TASK PROMPT
From the listing below, copy every line with the word "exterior".

INFORMATION SUPPLIED
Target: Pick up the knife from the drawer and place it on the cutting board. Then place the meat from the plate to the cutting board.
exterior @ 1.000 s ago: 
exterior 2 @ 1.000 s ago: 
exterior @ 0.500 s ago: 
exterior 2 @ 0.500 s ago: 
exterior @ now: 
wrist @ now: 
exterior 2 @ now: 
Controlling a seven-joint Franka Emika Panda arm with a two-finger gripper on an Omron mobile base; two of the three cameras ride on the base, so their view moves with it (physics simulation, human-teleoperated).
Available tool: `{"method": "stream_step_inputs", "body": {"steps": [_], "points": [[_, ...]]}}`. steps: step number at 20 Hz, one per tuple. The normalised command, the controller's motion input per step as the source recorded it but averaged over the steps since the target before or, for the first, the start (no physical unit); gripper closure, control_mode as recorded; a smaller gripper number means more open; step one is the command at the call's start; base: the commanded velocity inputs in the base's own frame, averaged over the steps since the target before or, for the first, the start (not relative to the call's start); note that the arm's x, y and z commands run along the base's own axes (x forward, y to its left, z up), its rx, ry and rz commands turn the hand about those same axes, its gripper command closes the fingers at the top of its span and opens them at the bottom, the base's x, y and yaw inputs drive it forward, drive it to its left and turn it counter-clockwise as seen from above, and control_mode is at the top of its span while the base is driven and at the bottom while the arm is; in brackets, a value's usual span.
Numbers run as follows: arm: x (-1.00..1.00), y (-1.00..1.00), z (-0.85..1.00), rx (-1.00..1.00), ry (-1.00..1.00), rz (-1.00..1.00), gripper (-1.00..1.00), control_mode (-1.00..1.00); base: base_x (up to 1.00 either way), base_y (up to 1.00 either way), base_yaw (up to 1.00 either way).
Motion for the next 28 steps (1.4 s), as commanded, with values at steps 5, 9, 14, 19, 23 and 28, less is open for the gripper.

ANSWER BOX
exterior @ 1.000 s ago: 
exterior 2 @ 1.000 s ago: 
exterior @ 0.500 s ago: 
exterior 2 @ 0.500 s ago: 
exterior @ now: 
exterior 2 @ now: 

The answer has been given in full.